Copy out again, unchanged, the listing below from the line that has "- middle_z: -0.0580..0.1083" through the line that has "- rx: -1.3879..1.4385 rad".

Input data:
+ + + + +
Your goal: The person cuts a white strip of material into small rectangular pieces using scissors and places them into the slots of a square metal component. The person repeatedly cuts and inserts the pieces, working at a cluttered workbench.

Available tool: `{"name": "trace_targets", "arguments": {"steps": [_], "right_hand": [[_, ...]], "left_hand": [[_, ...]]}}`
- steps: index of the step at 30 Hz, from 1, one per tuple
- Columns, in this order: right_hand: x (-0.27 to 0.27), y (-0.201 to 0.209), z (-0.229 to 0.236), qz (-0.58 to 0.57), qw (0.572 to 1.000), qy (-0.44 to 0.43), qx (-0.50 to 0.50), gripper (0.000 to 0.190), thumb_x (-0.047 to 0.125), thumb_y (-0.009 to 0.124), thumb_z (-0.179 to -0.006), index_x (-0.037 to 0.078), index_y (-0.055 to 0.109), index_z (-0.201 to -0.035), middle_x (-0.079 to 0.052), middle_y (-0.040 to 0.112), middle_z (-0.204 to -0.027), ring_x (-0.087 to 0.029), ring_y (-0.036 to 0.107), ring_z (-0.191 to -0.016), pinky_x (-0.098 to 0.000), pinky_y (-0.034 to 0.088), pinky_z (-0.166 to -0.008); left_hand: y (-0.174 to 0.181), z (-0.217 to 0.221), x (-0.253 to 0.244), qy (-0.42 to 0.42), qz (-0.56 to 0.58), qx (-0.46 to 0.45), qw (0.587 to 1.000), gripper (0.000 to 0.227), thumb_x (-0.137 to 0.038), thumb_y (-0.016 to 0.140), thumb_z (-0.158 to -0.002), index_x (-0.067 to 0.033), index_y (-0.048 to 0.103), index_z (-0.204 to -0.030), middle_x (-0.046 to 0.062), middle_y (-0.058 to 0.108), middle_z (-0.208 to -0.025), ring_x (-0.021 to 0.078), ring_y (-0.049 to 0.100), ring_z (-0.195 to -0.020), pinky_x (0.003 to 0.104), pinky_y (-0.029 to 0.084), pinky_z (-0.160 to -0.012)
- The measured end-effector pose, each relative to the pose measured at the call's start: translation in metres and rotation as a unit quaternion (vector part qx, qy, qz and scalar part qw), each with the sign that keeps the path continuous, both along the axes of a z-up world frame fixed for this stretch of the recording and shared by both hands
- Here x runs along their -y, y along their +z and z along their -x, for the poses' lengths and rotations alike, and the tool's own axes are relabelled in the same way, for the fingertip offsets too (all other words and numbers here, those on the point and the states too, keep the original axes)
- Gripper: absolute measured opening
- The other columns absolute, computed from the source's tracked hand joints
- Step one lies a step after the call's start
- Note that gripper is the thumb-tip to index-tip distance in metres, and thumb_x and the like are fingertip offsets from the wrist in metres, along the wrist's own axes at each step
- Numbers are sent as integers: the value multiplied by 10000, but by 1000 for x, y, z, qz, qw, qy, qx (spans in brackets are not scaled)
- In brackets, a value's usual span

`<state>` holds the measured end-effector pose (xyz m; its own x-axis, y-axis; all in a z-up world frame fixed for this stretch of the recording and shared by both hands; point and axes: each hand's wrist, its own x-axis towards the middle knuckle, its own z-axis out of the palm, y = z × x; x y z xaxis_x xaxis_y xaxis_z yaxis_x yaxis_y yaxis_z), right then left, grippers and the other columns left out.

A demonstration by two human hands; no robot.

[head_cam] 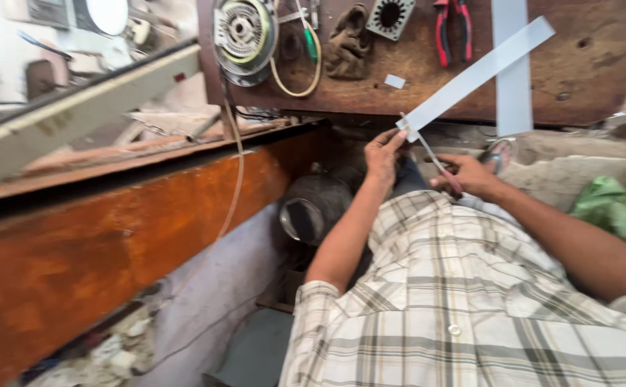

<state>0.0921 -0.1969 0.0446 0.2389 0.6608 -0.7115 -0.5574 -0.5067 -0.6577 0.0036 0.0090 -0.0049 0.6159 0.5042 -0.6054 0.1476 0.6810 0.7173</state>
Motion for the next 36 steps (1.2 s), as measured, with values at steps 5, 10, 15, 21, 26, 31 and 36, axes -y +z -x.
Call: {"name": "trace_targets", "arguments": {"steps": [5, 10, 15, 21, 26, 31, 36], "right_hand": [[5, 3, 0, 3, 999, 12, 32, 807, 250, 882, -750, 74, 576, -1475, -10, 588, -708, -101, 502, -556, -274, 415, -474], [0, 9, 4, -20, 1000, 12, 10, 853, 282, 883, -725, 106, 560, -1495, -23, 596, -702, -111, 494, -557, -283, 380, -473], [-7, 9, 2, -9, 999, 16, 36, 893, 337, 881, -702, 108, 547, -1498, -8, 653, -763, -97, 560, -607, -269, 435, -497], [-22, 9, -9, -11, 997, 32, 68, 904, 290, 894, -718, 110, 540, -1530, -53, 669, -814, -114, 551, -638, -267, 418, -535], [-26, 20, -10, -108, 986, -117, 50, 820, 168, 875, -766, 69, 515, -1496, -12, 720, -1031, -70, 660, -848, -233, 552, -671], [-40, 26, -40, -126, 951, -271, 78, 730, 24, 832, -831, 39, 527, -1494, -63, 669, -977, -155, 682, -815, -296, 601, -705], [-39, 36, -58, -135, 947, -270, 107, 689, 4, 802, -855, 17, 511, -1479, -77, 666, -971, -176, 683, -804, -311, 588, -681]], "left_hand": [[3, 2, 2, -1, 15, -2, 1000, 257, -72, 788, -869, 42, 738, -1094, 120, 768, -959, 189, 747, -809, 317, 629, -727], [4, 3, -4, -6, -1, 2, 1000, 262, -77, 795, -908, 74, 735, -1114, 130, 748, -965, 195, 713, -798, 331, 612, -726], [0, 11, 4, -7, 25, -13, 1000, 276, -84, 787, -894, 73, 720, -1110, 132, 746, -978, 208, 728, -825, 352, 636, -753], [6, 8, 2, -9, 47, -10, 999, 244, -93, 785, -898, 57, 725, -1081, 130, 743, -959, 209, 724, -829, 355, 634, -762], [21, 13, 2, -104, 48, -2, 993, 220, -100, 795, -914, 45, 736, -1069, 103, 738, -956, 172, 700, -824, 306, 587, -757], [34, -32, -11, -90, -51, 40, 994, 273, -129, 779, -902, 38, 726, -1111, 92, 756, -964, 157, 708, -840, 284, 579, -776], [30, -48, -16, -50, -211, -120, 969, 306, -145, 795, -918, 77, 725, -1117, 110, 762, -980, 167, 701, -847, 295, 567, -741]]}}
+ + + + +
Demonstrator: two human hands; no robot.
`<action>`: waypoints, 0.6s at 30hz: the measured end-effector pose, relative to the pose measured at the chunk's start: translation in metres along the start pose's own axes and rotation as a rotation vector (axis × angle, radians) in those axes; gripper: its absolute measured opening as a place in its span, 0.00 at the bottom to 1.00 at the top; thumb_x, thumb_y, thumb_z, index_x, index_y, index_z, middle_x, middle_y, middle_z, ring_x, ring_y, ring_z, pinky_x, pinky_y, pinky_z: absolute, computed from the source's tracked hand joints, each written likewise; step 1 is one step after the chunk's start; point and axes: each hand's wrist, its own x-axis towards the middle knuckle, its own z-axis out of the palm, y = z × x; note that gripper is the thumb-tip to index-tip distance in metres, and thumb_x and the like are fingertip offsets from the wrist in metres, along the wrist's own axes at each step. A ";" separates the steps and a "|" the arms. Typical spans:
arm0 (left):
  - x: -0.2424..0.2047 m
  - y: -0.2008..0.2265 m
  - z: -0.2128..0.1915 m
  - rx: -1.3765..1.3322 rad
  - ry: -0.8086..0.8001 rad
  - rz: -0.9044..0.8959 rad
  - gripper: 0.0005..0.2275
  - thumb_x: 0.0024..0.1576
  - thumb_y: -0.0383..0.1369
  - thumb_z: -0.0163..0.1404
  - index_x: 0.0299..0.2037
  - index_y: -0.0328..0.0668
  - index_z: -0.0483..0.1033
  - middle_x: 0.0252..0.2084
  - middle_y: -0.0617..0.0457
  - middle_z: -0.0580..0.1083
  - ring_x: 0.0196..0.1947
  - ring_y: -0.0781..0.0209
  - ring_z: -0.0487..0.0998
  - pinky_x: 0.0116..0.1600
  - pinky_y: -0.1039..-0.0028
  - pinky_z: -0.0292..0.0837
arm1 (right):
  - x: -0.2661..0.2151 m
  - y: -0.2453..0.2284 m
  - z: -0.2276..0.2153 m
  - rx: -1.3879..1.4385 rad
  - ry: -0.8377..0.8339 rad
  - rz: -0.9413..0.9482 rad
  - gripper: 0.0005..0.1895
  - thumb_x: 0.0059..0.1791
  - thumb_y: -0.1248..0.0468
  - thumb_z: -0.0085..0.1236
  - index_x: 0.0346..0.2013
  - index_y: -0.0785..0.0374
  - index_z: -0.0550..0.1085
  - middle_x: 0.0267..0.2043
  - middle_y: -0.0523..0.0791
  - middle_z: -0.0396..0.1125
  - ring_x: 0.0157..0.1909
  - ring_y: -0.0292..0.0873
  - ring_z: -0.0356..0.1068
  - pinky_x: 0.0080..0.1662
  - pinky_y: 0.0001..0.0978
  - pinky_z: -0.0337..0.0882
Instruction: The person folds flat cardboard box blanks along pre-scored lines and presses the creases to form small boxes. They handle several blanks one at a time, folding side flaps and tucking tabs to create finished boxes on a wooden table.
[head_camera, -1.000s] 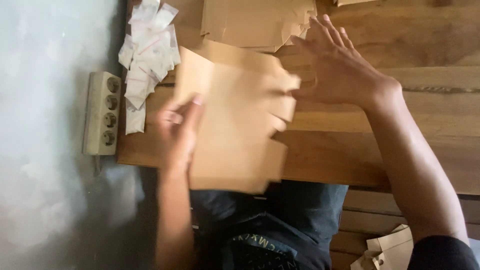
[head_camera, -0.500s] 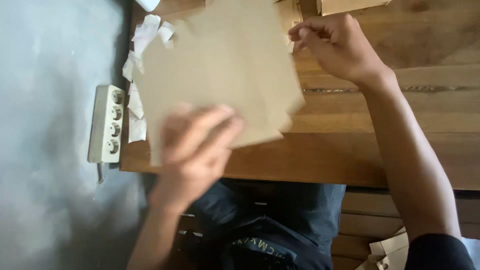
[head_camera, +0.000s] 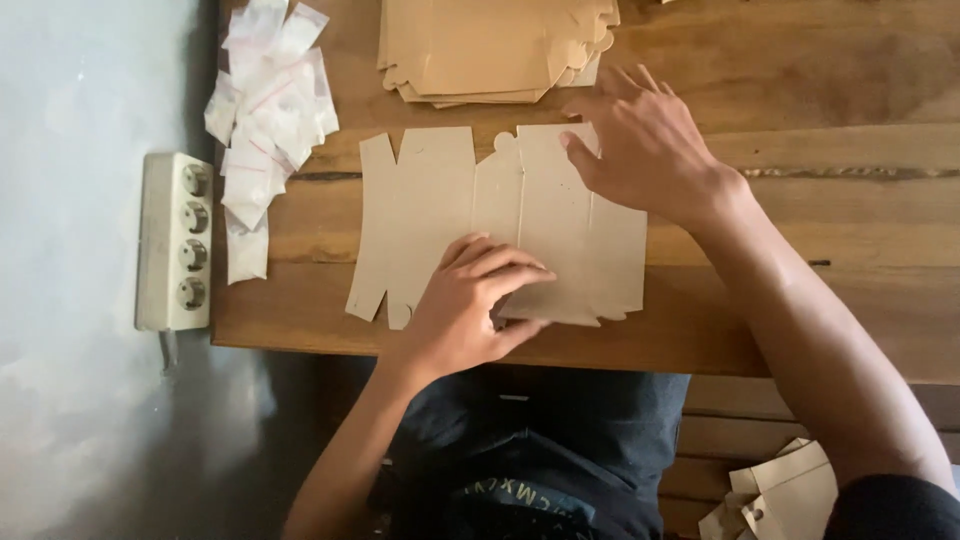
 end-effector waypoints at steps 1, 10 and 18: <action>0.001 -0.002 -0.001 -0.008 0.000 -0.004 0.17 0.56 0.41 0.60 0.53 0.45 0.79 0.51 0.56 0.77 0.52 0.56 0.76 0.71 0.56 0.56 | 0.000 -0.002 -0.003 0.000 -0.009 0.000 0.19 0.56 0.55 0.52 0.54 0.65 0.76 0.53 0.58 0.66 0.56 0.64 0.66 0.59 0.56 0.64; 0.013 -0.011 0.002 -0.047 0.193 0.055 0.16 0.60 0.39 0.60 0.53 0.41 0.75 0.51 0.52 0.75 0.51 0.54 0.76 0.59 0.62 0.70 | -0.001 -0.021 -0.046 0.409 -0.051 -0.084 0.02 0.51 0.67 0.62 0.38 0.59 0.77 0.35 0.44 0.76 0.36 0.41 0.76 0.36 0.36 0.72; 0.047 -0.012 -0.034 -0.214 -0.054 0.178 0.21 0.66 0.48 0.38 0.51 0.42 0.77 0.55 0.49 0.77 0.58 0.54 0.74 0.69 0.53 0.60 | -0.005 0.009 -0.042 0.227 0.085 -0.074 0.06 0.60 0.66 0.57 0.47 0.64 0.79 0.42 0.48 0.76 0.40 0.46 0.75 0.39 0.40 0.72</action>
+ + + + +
Solution to this exercise:
  - middle_z: -0.0580..0.1083
  - ring_x: 0.0196..0.1947
  - ring_y: -0.0781..0.0209
  - ring_z: -0.0487..0.0998
  - pinky_x: 0.0116..0.1600
  - pinky_y: -0.1039..-0.0028
  - pinky_z: -0.0292..0.0837
arm1 (right):
  - x: -0.2661..0.2151 m
  - y: -0.2453..0.2284 m
  - z: -0.2276..0.2153 m
  - rx: -1.3879..1.4385 rad

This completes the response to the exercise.